The majority judgment in Voth discussed the various judgments in Oceanic Sun. The majority first stated briefly what was regarded as common ground between those judgments as follows (at 554):
First, a plaintiff who has regularly invoked the jurisdiction of a court has a prima facie right to insist upon its exercise. Secondly, the traditional power to stay proceedings which have been regularly commenced, on inappropriate forum grounds, is to be exercised in accordance with the general principle empowering a court to dismiss or stay proceedings which are oppressive, vexatious or an abuse of process and the rationale for the exercise of the power to stay is the avoidance of injustice between parties in the particular case. Thirdly, the mere fact that the balance of convenience favours another jurisdiction or that some other jurisdiction would provide a more appropriate forum does not justify the dismissal of the action or the grant of a stay. Finally, the jurisdiction to grant a stay or dismiss the action is to be exercised "with great care" or "extreme caution".

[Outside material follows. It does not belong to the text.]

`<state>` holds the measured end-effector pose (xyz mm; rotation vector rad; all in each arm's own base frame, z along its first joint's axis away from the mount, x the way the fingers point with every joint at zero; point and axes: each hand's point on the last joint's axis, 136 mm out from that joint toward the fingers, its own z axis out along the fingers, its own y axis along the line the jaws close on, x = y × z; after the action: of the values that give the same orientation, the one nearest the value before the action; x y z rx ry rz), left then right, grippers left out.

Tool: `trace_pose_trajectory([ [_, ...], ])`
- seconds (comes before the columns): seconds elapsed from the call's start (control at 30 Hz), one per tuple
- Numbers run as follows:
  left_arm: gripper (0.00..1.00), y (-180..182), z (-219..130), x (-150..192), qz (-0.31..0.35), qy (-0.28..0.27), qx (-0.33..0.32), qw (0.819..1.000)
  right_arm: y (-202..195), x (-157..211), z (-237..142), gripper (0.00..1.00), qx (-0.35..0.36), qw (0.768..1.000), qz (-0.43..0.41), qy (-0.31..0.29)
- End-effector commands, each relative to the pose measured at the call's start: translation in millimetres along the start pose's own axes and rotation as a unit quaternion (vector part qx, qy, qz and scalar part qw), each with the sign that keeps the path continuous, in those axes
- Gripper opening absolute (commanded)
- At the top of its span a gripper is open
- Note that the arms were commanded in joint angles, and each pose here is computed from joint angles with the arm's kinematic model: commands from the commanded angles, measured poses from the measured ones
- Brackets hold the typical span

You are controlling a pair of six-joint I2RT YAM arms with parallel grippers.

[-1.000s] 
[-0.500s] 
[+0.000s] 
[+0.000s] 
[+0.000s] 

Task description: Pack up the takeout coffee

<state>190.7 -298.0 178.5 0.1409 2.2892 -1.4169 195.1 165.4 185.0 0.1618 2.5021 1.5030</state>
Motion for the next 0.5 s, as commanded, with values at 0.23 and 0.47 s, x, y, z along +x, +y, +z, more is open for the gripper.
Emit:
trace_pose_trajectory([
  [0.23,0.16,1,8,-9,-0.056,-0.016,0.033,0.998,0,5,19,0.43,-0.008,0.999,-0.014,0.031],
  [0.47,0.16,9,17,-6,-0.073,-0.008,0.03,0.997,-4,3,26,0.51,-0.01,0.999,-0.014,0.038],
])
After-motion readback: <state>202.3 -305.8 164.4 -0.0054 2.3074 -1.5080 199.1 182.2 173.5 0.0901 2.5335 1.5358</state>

The joint judgment also said this (at 558):
The "clearly inappropriate forum" test is similar and, for that reason, is likely to yield the same result as the "more appropriate forum" test in the majority of cases. The difference between the two tests will be of critical significance only in those cases - probably rare - in which it is held that an available foreign tribunal is the natural or more appropriate forum but in which it cannot be said that the local tribunal is a clearly inappropriate one. But the question which the former test presents is slightly different in that it focuses on the advantages and disadvantages arising from a continuation of the proceedings in the selected forum rather than on the need to make a comparative judgment between the two forums. That is not to deny that considerations relating to the suitability of the alternative forum are relevant to the examination of the appropriateness or inappropriateness of the selected forum. The important point is that, in those cases in which the ascertainment of the natural forum is a complex and finely balanced question, the court may more readily conclude that it is not a clearly inappropriate forum.
Finally, as to the way these matters should be resolved, the joint judgment said this (at 565):
As regards both kinds of application and subject to one qualification, we respectfully agree with the substance of the advice contained in the speech of Lord Templeman in Spiliada (at p 465), namely, that the primary judge should "be allowed to study the evidence and refresh" his or her memory of the relevant law "in the quiet (of his or her Chambers) without expense to the parties"; that he or she should not be burdened by unhelpful reference to other decisions on other facts; and "that submissions will be measured in hours and not days". The qualification is that we think that, in the ordinary case, counsel should be able to furnish the primary judge with any necessary assistance by a short, written (preferably agreed) summary identification of relevant connecting factors and by oral submissions measured in minutes rather than hours. There may well be circumstances in which the primary judge may conclude that it is desirable to give detailed reasons balancing the particular weight to be given to the presence or absence of particular connecting factors and explaining why the local forum is or is not a clearly inappropriate one. Ordinarily, however, it will be unnecessary for the primary judge to do more than briefly indicate that, having examined the material in evidence and having taken account of the competing written and oral submissions, he or she is of the view that the proceedings should or should not be stayed on forum non conveniens (i.e. "clearly inappropriate forum") grounds.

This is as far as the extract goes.